V/{\rm null}(T)\cong {\rm ran}(T).

First, we need to make sense of V/{\rm null}(T). Recall that if A is a set, an equivalence relation \sim on A is a relation \sim\subseteq A\times A such that:

  • a\sim a for any a\in A (reflexivity),
  • Whenever a\sim b, then also b\sim a (symmetry),
  • If a\sim b and b\sim c, then also a\sim c (transitivity).

Given such an equivalence relation, the equivalence class of an element a\in A is the subset {}[a]\subseteq A consisting of all those b\in A such that a\sim b. The quotient A/\sim is the collection of all equivalence classes, so if {\bf x}\in A/\sim then there is some a\in A such that {\bf x}=[a].

The point is that the equivalence classes form a partition of A into pairwise disjoint, non-empty sets: Each {}[a] is nonempty, since a\in[a]. Clearly, the union of all the classes is A (again, because any a is in the class {}[a]), and if {}[a]\cap[b]\ne\emptyset, then in fact {}[a]=[b] (check this).

Ok. Back to T:\to W. Define, in V, an equivalence relation \sim by: v_1\sim v_2 iff Tv_1=Tv_2 (Check that this is an equivalence relation). Then, as a set, we define V/{\rm null}(T) to be V/\sim. The reason why the null space is even mentioned here is because of the following (check this): v_1\sim v_2 iff v_1-v_2\in{\rm null}(T).

We want to define addition in V/{\rm null}(T) and scalar multiplication so that V/\sim is actually a vector space.

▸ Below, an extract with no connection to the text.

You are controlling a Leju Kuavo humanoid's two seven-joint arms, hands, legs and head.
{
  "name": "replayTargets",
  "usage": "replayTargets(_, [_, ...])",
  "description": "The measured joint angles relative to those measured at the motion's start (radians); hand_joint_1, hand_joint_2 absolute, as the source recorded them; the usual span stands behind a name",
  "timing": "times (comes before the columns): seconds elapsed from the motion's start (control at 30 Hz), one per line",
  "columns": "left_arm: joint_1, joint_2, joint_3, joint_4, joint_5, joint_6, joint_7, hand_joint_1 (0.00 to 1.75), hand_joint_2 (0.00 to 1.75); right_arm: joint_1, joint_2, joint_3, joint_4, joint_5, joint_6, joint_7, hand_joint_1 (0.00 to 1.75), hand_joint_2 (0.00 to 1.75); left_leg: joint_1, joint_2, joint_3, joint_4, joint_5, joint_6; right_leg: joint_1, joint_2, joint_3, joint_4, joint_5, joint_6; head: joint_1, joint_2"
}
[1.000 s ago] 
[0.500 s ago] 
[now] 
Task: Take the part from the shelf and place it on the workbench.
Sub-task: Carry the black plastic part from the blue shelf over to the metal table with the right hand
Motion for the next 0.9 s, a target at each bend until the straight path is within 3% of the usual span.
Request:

  • Given {\bf x} and {\bf y} in V/{\rm null}(T), set {\bf x}+{\bf y}={\bf z}, where if {\bf x}=[a] and {\bf y}=[b], then {\bf z}=[a+b]. The problem with this definition is that in general there may be infinitely many c such that {}[c]=[a] and infinitely many d such that {}[d]=[b]. In order for this definition to make sense, we need to prove that for any such c,d, we {}[a+b]=[c+d]. Show this.
  • Given {\bf x}\in V/{\rm null}(T), and a scalar \alpha, define \alpha{\bf x}={\bf y}, where if {\bf x}=[a], then {\bf y}=[\alpha a]. As before, we need to check that this is well-defined, i.e., that if {}[a]=[b], then also {}[\alpha a]=[\alpha b].
  • Check that V/{\rm null}(T) is indeed a vector space with the operations we just defined.

Now we want to define a linear transformation from V/{\rm null}(T) to {\rm ran}(T), and argue that it is an isomorphism. Define {\bf T}:V/{\rm null}(T)\to W by {\bf T}({\bf x})=Tv where {\bf x}=[v]. Once again, check that this is well-defined. Also, check that this is indeed linear, and a bijection.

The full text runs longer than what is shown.